Como juntar fé cega e faca amolada para podermos mandingar poeticamente e chegarmos num Ekè? A cena-truque-mandinga que traz Amora Tito, Eli Nunes, Hadá Amaral, humcorpo-Dýãnà, Lázara dos Anjos, Lui Rodrigues, Sol Markes, Wanatta, é uma cena que convoca a palavra e, acima de tudo, as corpas como palavra-discurso. Corpas que falam por palavras, por silêncios, por cheiros e sensações. Corpas que não querem ocupar todos os espaços, porque tem espaços que nem deveriam existir.  Corpas que não cabem na caixinha somente da resistência. Criam e choram e riem e se felicitam e se juntam como uma grande corpa cultural, fazendo emergir outras formas de territorialização e de sociabilidade em cena, consequentemente, dando nova dimensão pública ao fazer teatral. Essas corpas não dizem sobre a diferença e/ou a diversidade, instauram uma poética relacional e política que evidencia o surgimento de desejos, relações sociais e culturais e modos associativos novos que apontam para o performativo, para “um mim de eu”. Para um ser e estar, no palco e fora dele, em liberdade.

É sobre ter (buscar ter) ar para respirar. A cena Pulmões, da Cia Mineira, “dividida” entre o dizer palavras, num primeiro momento,  e a tensão do silêncio, quase que para pegar ar, é uma cena-relacional que coloca dois atores em suspensão de tempo-espaço e suspende o tempo-espaço também do público. Num jogo que mistura sufocamento e fôlego e tensiona os modos de relacionalidade, a cena sinaliza para o irreparável das coisas, que afogam em si mesmas. Imergem na dor e nas sombras. Sinalizar para o irreparável  das coisas no mundo não quer dizer, no entanto, deixar de procurar frestas para fazer o ar entrar, uma metáfora que aponta que ainda é preciso tentar reparar o irreparável. É essa metáfora-tentativa que nos faz mandingar e tecer palavars e gestos sensíveis e concretos de mudança.

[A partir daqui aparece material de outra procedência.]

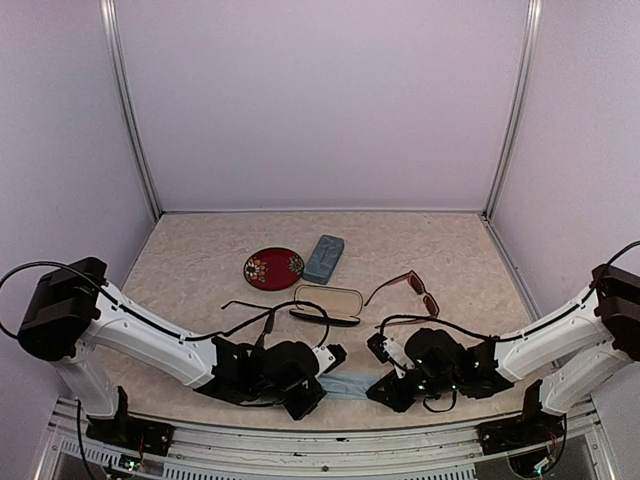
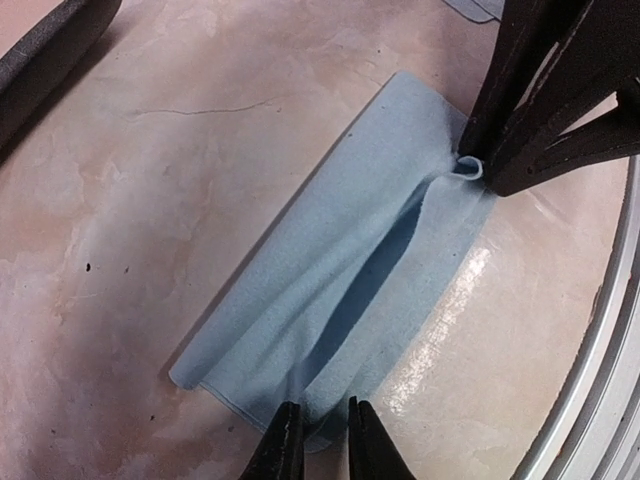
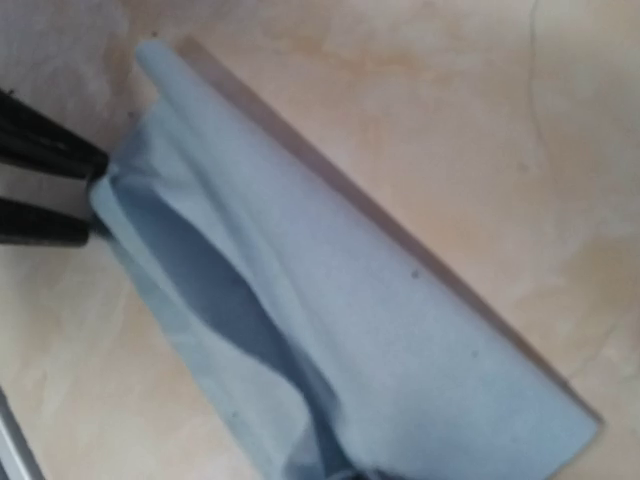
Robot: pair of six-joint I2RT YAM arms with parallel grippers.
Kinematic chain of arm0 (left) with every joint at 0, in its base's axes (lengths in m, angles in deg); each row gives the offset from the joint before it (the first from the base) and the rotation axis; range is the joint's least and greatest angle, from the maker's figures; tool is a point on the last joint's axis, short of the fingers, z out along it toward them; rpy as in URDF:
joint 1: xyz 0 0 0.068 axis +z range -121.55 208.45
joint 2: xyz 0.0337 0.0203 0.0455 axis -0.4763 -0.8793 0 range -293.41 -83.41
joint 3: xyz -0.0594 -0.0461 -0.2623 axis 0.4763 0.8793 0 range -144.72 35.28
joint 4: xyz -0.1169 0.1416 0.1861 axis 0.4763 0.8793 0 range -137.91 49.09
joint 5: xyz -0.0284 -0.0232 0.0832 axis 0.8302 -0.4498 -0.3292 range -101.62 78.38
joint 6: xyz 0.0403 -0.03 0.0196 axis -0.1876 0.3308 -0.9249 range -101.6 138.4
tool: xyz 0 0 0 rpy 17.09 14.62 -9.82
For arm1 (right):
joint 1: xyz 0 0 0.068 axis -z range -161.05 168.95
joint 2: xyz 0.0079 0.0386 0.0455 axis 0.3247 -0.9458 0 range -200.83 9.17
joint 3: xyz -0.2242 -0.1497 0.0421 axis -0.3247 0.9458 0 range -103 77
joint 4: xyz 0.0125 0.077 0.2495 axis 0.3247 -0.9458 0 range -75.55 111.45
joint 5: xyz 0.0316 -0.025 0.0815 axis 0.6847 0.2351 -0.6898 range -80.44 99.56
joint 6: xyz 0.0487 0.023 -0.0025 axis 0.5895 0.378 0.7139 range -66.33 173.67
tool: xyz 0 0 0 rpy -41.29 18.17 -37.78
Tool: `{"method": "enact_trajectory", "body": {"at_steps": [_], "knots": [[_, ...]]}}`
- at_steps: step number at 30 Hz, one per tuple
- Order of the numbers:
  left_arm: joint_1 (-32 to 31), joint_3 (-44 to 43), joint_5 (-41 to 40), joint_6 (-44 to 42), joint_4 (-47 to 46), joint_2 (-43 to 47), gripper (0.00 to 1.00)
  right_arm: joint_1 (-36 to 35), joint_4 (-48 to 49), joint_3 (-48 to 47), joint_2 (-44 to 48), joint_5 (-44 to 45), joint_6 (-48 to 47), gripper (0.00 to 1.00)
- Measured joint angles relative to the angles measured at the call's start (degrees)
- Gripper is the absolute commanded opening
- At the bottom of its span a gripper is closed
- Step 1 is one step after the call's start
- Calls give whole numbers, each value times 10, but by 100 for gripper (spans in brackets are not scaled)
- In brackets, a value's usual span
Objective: Organize the sunglasses
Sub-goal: Fold the glasses cleaning cloth at the center of the board.
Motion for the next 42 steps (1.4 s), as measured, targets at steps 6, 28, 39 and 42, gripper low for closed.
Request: {"method": "enact_trajectory", "body": {"at_steps": [6,28,39,42], "knots": [[-13,0,-7,9,6,0,21,-12,4,9,10,3,4,22],[-13,35,-14,24,28,79,51,-20,-59,37,154,77,33,41],[65,29,0,35,5,79,56,19,-84,-13,69,68,29,47],[56,2,-19,32,12,33,56,19,-85,-21,45,56,27,48]]}}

Soraya Martins é crítica, atriz, pesquisadora de teatros e curadora independente. Foi curadora do Festival Internacional de Artes Cênicas da Bahia-FIAC 2019-2021 e do Festival Internacional de Teatro FIT-BH 2018. Doutora em Literatura (PUC Minas), pesquisa as estéticas contemporâneas negras e seus processos de sociabilidade e fabulação em cena.